• WHAT YOU NEED TO DO: This calls for a verbatim copy of all the data, with no images carried over.

• SUPPLIED DATA:
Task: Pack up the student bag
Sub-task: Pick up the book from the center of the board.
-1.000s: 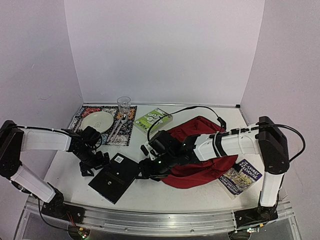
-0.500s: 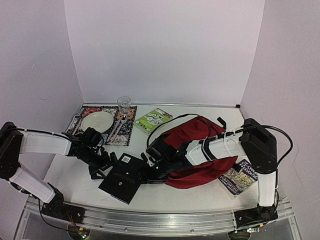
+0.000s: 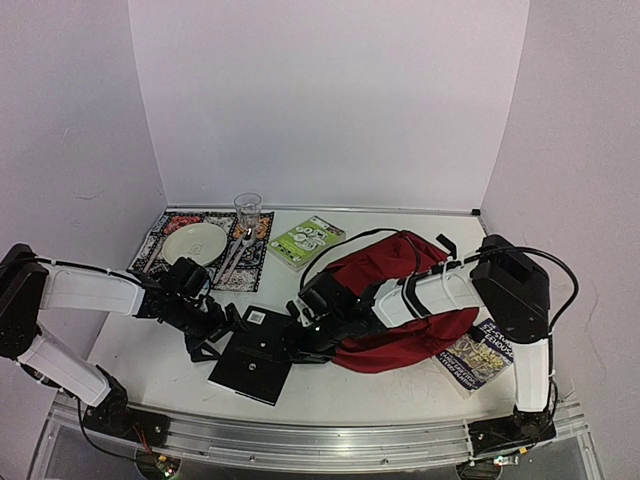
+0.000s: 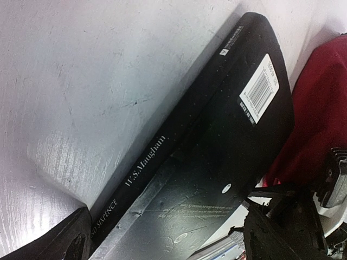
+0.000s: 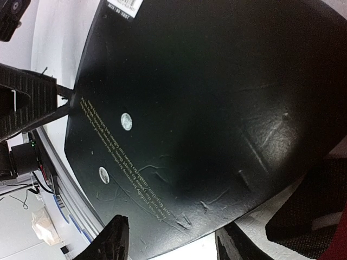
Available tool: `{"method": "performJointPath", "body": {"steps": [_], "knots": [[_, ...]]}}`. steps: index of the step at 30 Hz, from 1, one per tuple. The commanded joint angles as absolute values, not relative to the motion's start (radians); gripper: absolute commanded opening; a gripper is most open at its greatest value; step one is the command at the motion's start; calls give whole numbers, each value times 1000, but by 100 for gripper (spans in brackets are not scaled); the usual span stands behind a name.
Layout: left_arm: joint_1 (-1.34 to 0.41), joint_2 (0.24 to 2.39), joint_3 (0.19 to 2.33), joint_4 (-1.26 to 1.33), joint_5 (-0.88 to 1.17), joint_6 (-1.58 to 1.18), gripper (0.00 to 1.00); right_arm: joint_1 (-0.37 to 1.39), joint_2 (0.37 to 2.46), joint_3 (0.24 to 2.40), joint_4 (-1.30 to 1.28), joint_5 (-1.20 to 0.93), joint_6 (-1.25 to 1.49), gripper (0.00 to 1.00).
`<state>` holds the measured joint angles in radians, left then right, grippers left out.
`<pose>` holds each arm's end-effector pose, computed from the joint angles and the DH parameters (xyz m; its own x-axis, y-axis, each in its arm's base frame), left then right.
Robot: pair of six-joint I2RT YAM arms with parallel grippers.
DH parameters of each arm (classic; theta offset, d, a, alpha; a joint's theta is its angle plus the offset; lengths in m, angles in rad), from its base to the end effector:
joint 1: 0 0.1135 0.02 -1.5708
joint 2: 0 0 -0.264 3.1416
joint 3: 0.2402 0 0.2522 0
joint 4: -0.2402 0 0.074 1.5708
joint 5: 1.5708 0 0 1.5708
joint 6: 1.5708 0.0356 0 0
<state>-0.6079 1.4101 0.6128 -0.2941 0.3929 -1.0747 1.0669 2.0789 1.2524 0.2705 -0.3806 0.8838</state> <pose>0.1901 -0.1489 0.1459 -0.9382 -0.3370 0.0792 -0.3204 0.7586 -0.5673 0.2054 0.4000 0.1481 -0.9080 -0.1601 -0.3871 -0.4152 0.4664 0.7810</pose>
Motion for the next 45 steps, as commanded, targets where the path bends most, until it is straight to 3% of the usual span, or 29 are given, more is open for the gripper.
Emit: {"method": "performJointPath", "body": {"steps": [1, 7, 15, 24, 37, 45], "knots": [[-621, 1410, 605, -216, 407, -1121, 98, 1055, 2085, 1227, 290, -412, 923, 54], [-623, 1397, 574, -214, 408, -1132, 97, 1033, 2053, 1126, 294, -397, 952, 55], [-632, 1401, 596, -185, 444, -1149, 95, 1033, 2087, 1155, 349, -456, 954, 53], [-634, 1324, 651, -131, 467, -1217, 89, 1031, 2038, 1209, 377, -470, 933, 38], [-634, 1346, 558, -124, 392, -1187, 88, 1000, 1949, 1215, 405, -496, 936, 0], [-634, 1343, 530, -138, 341, -1165, 93, 992, 1927, 1228, 419, -507, 961, 0]]}}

• EXERCISE ANSWER:
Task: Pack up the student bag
Sub-task: Pick up the book from the center of the board.
-1.000s: 
-0.500s: 
+0.000s: 
+0.000s: 
+0.000s: 
Available tool: `{"method": "performJointPath", "body": {"steps": [_], "knots": [[_, ...]]}}`. steps: index of the step at 30 Hz, from 1, one per tuple. The commanded joint angles as absolute values, not relative to the motion's start (radians); gripper: absolute commanded opening; a gripper is most open at its greatest value; step one is the command at the motion's start; calls give whole numbers, each value times 1000, but by 100 for gripper (spans in brackets are not scaled); the usual span stands behind a name.
Layout: left_arm: joint_1 (-1.34 to 0.41), joint_2 (0.24 to 2.39), joint_3 (0.19 to 2.33), joint_4 (-1.26 to 1.33), joint_5 (-0.88 to 1.17), joint_6 (-1.58 to 1.18), gripper (0.00 to 1.00); right_arm: joint_1 (-0.37 to 1.39), joint_2 (0.37 to 2.46), joint_3 (0.24 to 2.40), joint_4 (-1.30 to 1.28), joint_5 (-1.20 to 0.93), joint_6 (-1.25 to 1.49), gripper (0.00 to 1.00).
`<state>` holds the measured joint angles in radians, left then right, grippers left out.
`<pose>` holds each arm's end-effector pose, computed from the joint angles and the DH parameters (xyz m; its own x-axis, y-axis, each in its arm's base frame), left then right.
Robot: pair of six-joint I2RT YAM arms with parallel grippers.
DH parameters of each arm (classic; theta offset, d, a, alpha; a joint's theta is its angle plus the offset; lengths in m, angles in rad), from its base to the end effector:
joint 1: 0 0.1135 0.02 -1.5708
joint 2: 0 0 -0.264 3.1416
joint 3: 0.2402 0 0.2522 0
joint 4: -0.2402 0 0.074 1.5708
joint 5: 1.5708 0 0 1.5708
joint 6: 1.5708 0.0356 0 0
<state>-0.6079 1.4101 0.6128 -0.2941 0.3929 -1.0747 1.0669 2.0789 1.2524 0.2705 -0.3806 0.8838</state> <pose>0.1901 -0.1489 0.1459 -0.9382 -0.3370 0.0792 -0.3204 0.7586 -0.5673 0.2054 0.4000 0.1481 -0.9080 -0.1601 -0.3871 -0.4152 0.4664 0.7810</pose>
Motion for the next 45 steps, as commanded, targets where the path bends most, until it is straight to 3% of the usual span, or 29 are given, more is open for the gripper.
Emit: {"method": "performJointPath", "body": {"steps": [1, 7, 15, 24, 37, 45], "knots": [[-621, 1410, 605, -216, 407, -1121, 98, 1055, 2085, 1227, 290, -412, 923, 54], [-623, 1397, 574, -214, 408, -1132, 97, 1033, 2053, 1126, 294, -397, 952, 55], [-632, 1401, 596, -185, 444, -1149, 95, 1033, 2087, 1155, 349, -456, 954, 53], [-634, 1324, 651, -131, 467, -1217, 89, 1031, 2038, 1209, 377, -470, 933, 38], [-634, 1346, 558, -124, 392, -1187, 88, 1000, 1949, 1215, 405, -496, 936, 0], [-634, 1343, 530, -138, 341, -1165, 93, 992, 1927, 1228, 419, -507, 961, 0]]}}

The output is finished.